*WHAT YOU SHOULD DO*. Copy precisely the first line of the material below and every later line, stopping with the line that contains "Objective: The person".
::::::::::
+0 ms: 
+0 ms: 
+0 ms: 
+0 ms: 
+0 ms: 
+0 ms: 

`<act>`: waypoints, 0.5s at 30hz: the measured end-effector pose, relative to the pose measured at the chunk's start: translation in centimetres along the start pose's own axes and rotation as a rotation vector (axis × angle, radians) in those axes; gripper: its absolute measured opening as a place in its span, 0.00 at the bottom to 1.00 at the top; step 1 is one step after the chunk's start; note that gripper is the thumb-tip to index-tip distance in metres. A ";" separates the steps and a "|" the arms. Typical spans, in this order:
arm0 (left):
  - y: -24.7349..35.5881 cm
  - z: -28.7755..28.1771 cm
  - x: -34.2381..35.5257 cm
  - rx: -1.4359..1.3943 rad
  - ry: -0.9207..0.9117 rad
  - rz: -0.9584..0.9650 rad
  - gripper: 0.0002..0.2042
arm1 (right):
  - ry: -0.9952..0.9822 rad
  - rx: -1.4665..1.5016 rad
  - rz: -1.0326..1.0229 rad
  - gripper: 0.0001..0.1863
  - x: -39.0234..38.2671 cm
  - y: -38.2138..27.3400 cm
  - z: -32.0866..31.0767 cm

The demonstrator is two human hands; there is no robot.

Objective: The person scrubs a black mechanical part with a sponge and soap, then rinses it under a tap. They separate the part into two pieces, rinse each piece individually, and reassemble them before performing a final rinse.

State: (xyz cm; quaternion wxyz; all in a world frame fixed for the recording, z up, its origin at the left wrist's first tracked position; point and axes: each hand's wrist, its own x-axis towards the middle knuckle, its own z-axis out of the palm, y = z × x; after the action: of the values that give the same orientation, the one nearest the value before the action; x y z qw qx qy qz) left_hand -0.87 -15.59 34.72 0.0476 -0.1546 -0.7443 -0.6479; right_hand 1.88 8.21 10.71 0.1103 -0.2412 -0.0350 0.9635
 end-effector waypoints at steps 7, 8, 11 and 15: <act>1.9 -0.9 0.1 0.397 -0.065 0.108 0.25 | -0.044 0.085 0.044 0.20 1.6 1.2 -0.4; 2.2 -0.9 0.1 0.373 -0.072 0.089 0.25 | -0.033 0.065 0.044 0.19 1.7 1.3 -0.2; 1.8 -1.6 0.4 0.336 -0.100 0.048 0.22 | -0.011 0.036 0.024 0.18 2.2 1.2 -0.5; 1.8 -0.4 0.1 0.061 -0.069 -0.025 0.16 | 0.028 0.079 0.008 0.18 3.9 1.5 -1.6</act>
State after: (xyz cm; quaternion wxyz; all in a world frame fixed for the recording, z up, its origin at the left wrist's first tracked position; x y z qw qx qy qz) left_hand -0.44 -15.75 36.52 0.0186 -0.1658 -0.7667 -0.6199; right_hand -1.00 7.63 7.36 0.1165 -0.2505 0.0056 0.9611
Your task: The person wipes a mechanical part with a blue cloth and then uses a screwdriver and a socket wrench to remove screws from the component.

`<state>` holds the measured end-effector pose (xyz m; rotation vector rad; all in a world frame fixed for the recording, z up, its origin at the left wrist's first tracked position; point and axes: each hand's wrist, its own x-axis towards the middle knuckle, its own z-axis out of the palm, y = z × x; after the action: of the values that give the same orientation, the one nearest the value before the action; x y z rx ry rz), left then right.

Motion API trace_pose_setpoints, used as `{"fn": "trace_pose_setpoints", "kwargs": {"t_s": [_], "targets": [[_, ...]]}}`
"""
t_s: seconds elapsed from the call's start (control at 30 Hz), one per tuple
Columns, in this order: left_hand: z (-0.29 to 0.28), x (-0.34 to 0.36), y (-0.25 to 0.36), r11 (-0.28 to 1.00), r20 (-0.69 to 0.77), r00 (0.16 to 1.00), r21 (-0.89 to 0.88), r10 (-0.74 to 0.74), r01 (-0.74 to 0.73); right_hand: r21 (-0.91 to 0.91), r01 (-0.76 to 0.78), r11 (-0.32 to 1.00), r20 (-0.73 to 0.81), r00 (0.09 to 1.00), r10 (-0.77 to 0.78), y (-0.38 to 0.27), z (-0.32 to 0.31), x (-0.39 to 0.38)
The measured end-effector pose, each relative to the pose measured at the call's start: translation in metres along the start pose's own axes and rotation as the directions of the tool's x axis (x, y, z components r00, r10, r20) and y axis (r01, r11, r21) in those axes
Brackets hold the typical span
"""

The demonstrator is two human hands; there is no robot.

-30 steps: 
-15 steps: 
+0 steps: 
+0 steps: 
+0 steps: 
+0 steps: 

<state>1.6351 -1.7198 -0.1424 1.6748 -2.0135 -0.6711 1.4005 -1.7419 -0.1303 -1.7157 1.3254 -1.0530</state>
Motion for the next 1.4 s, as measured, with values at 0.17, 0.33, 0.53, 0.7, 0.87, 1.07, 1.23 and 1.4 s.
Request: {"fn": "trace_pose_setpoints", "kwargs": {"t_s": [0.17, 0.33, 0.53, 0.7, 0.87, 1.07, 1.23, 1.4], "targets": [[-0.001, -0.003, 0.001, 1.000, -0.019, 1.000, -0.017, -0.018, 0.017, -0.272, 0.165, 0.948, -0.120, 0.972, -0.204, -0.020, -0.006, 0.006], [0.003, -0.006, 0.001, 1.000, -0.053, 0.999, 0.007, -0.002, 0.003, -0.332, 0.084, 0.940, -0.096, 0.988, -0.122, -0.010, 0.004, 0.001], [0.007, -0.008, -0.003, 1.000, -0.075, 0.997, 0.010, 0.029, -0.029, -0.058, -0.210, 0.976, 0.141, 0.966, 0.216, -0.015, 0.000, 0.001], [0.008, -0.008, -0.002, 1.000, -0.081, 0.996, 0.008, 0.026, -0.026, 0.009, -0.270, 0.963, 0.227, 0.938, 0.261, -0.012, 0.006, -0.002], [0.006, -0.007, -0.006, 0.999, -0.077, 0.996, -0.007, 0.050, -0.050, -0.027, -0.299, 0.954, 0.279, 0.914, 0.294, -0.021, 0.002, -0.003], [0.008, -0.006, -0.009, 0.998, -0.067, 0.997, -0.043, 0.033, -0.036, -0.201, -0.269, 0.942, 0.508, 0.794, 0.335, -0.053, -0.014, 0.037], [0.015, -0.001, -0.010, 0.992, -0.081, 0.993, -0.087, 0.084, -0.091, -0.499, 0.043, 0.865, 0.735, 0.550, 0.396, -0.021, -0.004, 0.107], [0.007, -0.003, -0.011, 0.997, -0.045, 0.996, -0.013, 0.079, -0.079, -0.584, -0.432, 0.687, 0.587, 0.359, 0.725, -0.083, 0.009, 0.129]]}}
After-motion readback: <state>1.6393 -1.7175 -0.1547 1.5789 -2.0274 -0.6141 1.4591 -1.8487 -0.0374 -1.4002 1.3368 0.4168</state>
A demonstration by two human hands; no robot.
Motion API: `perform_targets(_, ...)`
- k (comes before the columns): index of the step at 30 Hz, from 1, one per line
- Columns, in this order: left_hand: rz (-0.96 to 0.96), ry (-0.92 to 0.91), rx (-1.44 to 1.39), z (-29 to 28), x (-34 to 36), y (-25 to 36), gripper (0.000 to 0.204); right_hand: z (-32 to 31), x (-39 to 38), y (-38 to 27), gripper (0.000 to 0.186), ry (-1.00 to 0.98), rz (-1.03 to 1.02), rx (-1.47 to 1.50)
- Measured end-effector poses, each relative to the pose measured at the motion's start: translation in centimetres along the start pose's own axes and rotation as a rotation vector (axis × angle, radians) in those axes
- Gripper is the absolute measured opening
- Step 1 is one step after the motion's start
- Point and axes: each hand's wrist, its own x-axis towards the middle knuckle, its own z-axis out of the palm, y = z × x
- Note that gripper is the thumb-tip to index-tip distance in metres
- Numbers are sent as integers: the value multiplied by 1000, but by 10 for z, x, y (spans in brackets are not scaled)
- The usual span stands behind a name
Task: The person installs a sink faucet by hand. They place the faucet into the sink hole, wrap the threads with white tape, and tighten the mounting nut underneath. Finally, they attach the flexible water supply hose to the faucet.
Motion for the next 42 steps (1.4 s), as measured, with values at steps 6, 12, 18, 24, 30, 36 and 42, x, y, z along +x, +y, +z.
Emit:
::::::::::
*EXERCISE ANSWER*.
+0 ms: 
+0 ms: 
+0 ms: 
+0 ms: 
+0 ms: 
+0 ms: 

`<act>`: waypoints, 0.5s at 30hz: the measured end-effector pose, relative to the pose measured at the chunk's start: translation in centimetres along the start pose's own axes and rotation as a rotation vector (axis × angle, radians) in those axes; gripper: its absolute measured opening as a place in its span, 0.00 at the bottom to 1.00 at the top; step 1 is one step after the chunk's start; note that gripper is the thumb-tip to index-tip distance in metres. A ";" separates the steps and a "|" the arms. Typical spans, in this order:
arm0 (left):
  - y: -24.7349..35.5881 cm
  - z: -28.7755..28.1771 cm
  - x: -34.2381..35.5257 cm
  - rx: -1.4359..1.3943 rad
  - ry: -0.9207..0.9117 rad
  - rz: -0.9584..0.9650 rad
  - gripper: 0.0002..0.2042
arm1 (right):
  - ry: -0.9952..0.9822 rad
  - rx: -1.4665..1.5016 rad
  - rz: -1.0326..1.0229 rad
  - gripper: 0.0001..0.1863
  - x: -39.0234..38.2671 cm
  - y: -38.2138..27.3400 cm
  - z: -32.0866..31.0767 cm

The demonstrator is two human hands; there is no robot.

Objective: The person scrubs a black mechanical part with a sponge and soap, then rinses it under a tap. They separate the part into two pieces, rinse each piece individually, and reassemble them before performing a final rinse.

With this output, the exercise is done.